A cup of coffee with ZamZam Mohamud at Forage Market in downtown Lewiston is liable to be an all-day affair.

Even before she sits down, she’s greeting Allen Smith, the owner of the cafe, one of many to open on Lisbon Street in recent years. On her way to a table, she passes someone else who offers a hug. Once seated, she waves at others who recognize her.

In a city of 36,000 people, including about 6,000 who have emigrated, mostly from Africa, since the late 1990s, it’s easy to blend in, but all Mohamud does is stand out.

The 41-year-old woman has become one of the most recognizable faces, not just of Lewiston’s sizable immigrant community, but of the entire city.

She has volunteered for just about every major institution in town: the library, the school department, the police department. She even served on the School Committee, the first African immigrant ever to do so.

If a newly settled refugee needs help navigating rental housing, they call Mohamud. If a school is facilitating a discussion on cultural diversity and inclusion, they call Mohamud. If police want to do outreach in a predominantly immigrant neighborhood, they call Mohamud.


Last October, library director Rick Speer was trying to put together an event at the library featuring a prominent Somali author. The author told him he’d do it if the library could be filled with Somalis. So Speer called Mohamud.

“I consider myself fortunate that when she first came to Lewiston, she thought so highly of the library,” Speer said.

But civic leaders said those are just the public things.

“I think what is most remarkable about Mohamud is all the little things she does that no one knows about,” said Phil Nadeau, Lewiston’s deputy city administrator, who met her shortly after she arrived two months after Sept. 11, 2001. “Not everyone is willing to take on that role of being a community leader but she does it with such grace.”

She was named after the Well of Zamzam in Mecca, which holds water blessed by God, according to Islamic history.
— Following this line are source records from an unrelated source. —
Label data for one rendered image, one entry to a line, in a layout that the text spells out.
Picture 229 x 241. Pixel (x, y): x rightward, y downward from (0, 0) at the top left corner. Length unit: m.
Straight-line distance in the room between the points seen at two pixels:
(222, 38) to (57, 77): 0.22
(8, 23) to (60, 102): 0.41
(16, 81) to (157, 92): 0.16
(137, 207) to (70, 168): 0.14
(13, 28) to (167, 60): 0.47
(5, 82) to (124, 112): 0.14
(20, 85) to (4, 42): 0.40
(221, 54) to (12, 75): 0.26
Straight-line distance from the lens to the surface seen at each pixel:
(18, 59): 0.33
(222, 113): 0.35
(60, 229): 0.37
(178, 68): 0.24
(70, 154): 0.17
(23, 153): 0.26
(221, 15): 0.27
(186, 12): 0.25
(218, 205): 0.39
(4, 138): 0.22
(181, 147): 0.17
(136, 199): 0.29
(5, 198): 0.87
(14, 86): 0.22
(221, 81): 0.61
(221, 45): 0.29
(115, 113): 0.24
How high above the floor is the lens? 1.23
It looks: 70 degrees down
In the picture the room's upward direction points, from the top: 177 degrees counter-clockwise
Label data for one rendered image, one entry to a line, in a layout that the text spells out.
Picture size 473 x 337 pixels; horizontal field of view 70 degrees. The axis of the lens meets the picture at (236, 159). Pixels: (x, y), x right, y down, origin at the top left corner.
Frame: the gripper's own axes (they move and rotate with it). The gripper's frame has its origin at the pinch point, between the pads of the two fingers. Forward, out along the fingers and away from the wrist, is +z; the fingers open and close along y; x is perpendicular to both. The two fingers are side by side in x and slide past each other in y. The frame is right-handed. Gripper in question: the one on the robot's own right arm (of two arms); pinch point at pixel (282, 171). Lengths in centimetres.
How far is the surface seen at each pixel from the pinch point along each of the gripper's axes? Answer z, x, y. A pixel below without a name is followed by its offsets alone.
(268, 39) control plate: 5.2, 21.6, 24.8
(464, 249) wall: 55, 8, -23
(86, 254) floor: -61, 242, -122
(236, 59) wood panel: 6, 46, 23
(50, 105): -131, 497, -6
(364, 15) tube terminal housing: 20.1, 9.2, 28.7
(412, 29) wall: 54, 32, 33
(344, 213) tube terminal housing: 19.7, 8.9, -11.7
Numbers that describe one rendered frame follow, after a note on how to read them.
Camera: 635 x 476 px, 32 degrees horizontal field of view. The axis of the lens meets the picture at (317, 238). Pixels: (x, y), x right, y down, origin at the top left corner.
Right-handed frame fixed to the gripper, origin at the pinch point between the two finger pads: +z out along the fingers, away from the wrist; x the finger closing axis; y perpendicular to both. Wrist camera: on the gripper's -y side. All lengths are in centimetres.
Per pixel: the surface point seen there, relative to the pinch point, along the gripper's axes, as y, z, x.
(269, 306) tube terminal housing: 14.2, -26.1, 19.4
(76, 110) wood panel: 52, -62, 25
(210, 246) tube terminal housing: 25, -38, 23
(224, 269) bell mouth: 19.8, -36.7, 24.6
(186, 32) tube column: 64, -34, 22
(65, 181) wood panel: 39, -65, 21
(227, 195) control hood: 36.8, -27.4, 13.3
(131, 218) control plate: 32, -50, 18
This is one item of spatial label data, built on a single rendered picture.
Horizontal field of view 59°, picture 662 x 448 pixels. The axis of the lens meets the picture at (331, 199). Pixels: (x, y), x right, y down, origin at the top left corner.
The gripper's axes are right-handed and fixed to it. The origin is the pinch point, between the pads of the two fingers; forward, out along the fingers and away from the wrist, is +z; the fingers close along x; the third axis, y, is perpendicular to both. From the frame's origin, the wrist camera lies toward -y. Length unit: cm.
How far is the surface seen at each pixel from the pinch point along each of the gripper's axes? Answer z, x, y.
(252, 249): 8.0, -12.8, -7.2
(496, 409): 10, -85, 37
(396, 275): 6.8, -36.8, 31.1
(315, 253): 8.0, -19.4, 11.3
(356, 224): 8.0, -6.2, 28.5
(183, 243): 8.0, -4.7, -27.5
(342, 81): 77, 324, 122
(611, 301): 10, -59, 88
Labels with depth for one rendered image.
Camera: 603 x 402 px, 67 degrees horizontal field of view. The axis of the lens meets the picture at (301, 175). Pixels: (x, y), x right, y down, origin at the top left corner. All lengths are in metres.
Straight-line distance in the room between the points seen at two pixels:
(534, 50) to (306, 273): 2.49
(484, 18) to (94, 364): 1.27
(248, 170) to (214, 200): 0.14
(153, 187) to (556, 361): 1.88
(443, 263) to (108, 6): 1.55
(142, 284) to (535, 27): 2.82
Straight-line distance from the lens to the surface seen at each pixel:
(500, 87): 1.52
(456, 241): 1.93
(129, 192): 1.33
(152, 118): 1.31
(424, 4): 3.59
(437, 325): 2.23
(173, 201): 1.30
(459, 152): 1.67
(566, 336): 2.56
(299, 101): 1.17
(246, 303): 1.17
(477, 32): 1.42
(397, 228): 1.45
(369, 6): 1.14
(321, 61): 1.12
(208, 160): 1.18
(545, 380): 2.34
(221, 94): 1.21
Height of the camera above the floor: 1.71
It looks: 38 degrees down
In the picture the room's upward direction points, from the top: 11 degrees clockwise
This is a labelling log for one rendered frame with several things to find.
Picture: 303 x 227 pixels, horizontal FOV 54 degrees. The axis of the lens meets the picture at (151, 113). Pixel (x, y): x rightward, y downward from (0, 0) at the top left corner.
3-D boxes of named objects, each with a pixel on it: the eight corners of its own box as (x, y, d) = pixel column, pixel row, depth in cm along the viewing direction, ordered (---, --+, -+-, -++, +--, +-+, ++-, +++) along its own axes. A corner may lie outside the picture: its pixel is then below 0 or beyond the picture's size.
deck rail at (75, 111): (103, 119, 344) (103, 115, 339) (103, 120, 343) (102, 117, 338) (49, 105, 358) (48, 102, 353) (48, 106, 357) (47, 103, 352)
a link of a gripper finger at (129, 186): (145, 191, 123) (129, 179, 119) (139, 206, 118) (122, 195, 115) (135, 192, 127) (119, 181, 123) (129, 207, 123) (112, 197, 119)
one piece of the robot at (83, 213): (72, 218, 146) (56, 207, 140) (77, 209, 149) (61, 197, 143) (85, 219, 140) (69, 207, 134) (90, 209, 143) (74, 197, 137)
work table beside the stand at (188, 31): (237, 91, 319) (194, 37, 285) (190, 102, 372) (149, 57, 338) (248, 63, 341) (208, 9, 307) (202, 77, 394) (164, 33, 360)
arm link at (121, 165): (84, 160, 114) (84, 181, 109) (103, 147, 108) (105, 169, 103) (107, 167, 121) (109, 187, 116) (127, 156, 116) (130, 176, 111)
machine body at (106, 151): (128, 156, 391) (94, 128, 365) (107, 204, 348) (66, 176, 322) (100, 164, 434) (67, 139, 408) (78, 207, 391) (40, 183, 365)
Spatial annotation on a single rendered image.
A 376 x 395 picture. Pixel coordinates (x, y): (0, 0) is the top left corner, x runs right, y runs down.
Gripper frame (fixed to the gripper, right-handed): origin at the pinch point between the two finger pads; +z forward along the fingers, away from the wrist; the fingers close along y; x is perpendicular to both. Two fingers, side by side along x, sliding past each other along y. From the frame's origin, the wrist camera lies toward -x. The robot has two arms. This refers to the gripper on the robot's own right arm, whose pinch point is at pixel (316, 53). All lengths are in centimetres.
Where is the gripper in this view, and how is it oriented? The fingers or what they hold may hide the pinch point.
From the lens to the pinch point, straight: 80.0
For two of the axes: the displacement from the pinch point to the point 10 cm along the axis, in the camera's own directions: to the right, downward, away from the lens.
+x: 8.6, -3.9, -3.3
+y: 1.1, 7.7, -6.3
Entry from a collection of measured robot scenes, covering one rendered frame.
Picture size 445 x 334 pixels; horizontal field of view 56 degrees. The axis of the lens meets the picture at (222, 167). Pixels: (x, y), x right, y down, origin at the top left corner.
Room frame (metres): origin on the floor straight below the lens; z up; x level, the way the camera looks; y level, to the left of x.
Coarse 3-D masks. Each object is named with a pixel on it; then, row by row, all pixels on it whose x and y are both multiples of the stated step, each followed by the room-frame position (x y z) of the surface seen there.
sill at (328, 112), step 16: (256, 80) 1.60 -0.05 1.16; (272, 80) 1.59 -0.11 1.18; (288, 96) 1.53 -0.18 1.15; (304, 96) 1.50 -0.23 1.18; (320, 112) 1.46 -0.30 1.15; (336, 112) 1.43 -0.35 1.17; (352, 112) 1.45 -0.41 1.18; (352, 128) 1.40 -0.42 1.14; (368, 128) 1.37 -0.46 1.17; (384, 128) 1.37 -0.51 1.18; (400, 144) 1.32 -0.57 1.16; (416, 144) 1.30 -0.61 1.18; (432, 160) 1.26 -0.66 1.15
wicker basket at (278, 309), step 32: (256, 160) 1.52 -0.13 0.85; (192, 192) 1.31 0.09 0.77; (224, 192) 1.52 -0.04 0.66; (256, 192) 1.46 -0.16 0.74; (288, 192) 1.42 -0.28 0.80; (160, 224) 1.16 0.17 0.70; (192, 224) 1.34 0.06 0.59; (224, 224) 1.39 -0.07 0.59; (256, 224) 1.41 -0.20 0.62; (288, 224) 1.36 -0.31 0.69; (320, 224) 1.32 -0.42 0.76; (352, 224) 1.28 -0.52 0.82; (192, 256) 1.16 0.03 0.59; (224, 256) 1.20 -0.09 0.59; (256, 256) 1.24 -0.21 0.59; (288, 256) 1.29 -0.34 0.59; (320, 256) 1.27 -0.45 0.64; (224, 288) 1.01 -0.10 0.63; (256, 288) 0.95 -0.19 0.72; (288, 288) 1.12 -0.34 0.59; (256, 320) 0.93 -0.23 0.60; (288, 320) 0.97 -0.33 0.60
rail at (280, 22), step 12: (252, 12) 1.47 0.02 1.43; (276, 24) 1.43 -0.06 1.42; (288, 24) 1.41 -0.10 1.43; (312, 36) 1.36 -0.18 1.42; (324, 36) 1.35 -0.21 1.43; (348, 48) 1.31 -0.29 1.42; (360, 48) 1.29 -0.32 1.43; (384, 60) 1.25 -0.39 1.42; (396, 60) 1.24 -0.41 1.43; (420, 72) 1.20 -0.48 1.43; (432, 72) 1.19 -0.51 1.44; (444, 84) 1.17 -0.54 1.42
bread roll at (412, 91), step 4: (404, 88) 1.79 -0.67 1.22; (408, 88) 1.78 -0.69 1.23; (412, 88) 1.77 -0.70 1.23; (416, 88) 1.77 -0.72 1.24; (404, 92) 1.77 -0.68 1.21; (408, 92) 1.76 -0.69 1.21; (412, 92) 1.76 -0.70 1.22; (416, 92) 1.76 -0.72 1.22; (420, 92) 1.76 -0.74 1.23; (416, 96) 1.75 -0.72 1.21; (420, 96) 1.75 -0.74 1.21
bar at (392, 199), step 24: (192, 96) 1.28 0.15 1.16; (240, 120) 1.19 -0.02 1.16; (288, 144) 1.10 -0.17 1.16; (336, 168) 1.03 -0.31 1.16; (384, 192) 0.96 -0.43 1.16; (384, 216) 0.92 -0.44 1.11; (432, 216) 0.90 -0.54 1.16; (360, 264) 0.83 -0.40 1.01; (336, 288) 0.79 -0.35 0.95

While she is originally from Somalia, Mohamud was living in a refugee camp in Kenya when she fled and came to the U.S. She doesn’t like to talk about that time. Still too much pain, even nearly two decades later.


“Why don’t we talk about happiness?” she said.

She arrived in this country with a husband from an arranged marriage and two young children, a boy and a girl. But things didn’t work out. She left her husband and moved to Maine, first to Portland where a friend had settled, then to Lewiston, where she could more easily afford housing. She got a job at Central Maine Medical Center on her second day, as a translator. She still works there, now as a nursing assistant.

She raised her children as a single parent. Her daughter, now 24, is a college graduate working in North Carolina. Her son, 23, is finishing school at the University of Southern Maine. They will both be home for Thanksgiving.

“Of course I celebrate Thanksgiving. I am an American,” she said. “But you know I’m thankful every day.”

At a time when the nation is polarized and people of Mohamud’s faith are nervous about what may come next for them, she is at peace.

“I look at the big picture,” she said. “We are all human beings.”

She will continue to be involved in her community. She can’t help it.

“I will not stay in the background,” Mohamud said.